Requirement: From the first line of the data through the line containing "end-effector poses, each", return each line exactly.
■ ■ ■ ■ ■ ■ ■
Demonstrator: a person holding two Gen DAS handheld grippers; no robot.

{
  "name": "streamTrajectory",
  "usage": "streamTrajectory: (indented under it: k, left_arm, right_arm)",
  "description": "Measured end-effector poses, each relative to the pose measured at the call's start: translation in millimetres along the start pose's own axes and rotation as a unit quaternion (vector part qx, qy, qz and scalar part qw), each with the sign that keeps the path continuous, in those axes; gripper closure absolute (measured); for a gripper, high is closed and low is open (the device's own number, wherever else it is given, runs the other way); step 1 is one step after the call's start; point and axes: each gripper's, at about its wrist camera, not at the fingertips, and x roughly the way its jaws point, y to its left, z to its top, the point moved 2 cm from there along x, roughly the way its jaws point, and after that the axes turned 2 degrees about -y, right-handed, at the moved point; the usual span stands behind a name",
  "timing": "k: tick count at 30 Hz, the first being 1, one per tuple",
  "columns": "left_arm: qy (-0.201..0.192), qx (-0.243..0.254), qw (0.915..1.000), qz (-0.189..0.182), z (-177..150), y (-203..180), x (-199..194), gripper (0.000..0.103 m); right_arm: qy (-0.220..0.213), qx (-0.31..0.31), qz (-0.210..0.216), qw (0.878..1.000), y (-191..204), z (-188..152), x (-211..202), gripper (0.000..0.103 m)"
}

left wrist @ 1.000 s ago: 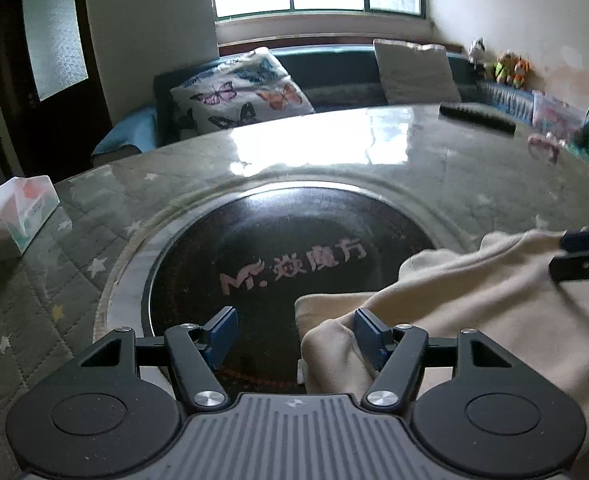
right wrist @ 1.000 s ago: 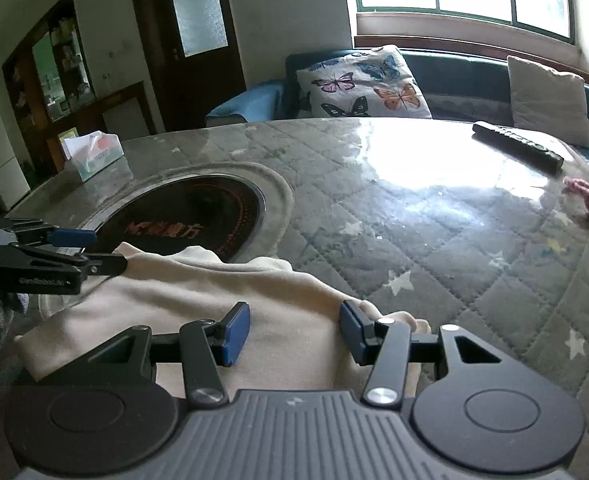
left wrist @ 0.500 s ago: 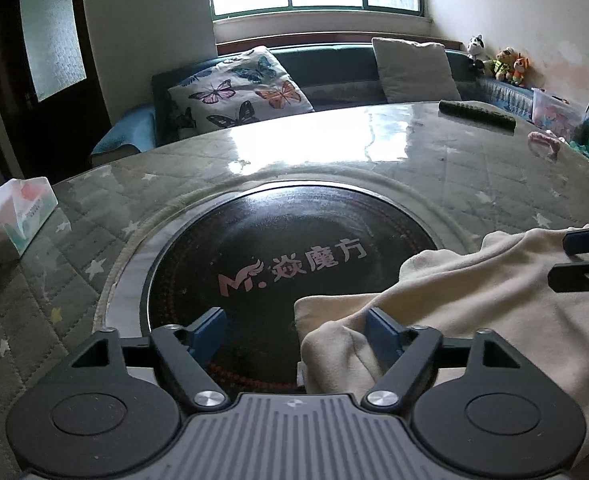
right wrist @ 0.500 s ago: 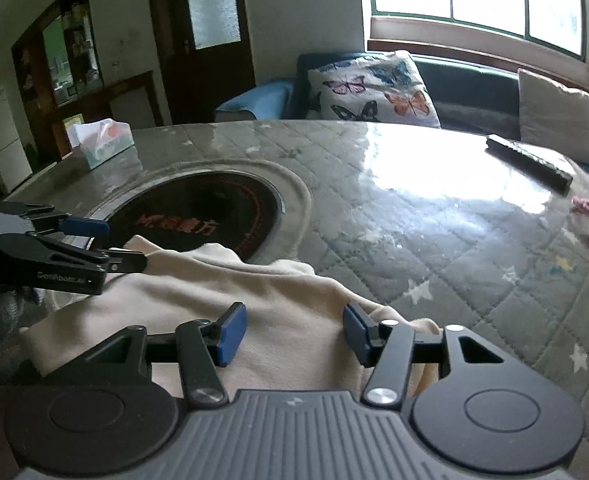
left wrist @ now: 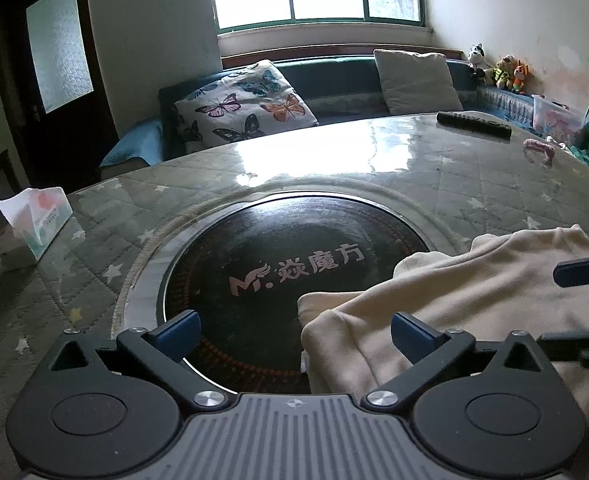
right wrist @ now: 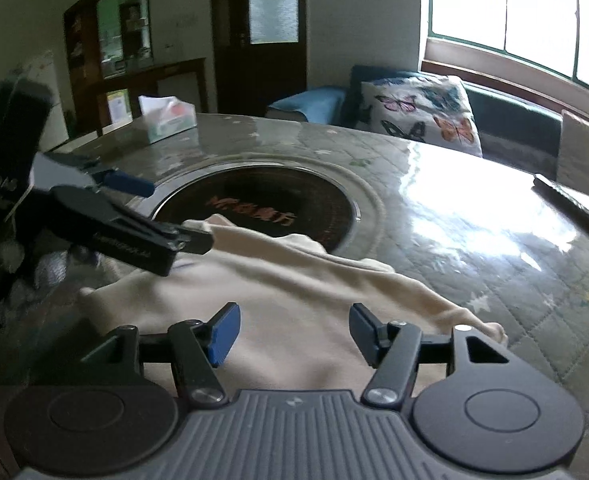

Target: Fold clothes

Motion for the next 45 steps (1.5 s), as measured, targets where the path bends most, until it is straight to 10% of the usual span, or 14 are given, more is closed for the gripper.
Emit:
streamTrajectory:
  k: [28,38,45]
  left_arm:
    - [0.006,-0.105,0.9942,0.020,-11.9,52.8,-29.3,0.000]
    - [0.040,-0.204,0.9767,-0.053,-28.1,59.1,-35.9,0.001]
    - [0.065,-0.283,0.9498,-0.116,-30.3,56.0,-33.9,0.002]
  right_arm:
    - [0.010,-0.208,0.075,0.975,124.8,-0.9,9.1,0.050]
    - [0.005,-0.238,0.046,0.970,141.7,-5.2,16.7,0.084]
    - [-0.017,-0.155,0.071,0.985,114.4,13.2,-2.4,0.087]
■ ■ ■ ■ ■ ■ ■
Answer box:
Demonstrator: a person holding two Gen DAS handheld grippers; no robot.

{
  "name": "streamTrajectory",
  "usage": "streamTrajectory: (indented under it: k, left_arm, right_arm)",
  "description": "Measured end-effector poses, each relative to the pose measured at the call's start: translation in millimetres along the start pose's own axes and rotation as a unit quaternion (vector part qx, qy, qz and scalar part qw), each with the sign that keeps the path continuous, in those axes; gripper closure absolute (measured); for a gripper, high is closed and low is open (the device's own number, wherever else it is given, runs the other way); step 1 is one step after the call's start; point and axes: each gripper's, at about its wrist camera, not at the fingertips, and x roughly the way its jaws point, y to its left, z to its top, the point moved 2 cm from there along x, roughly the way its jaws point, and after that the axes turned 2 degrees about -y, right-handed, at the moved point; the usual span stands behind a name",

With this, the answer is complete.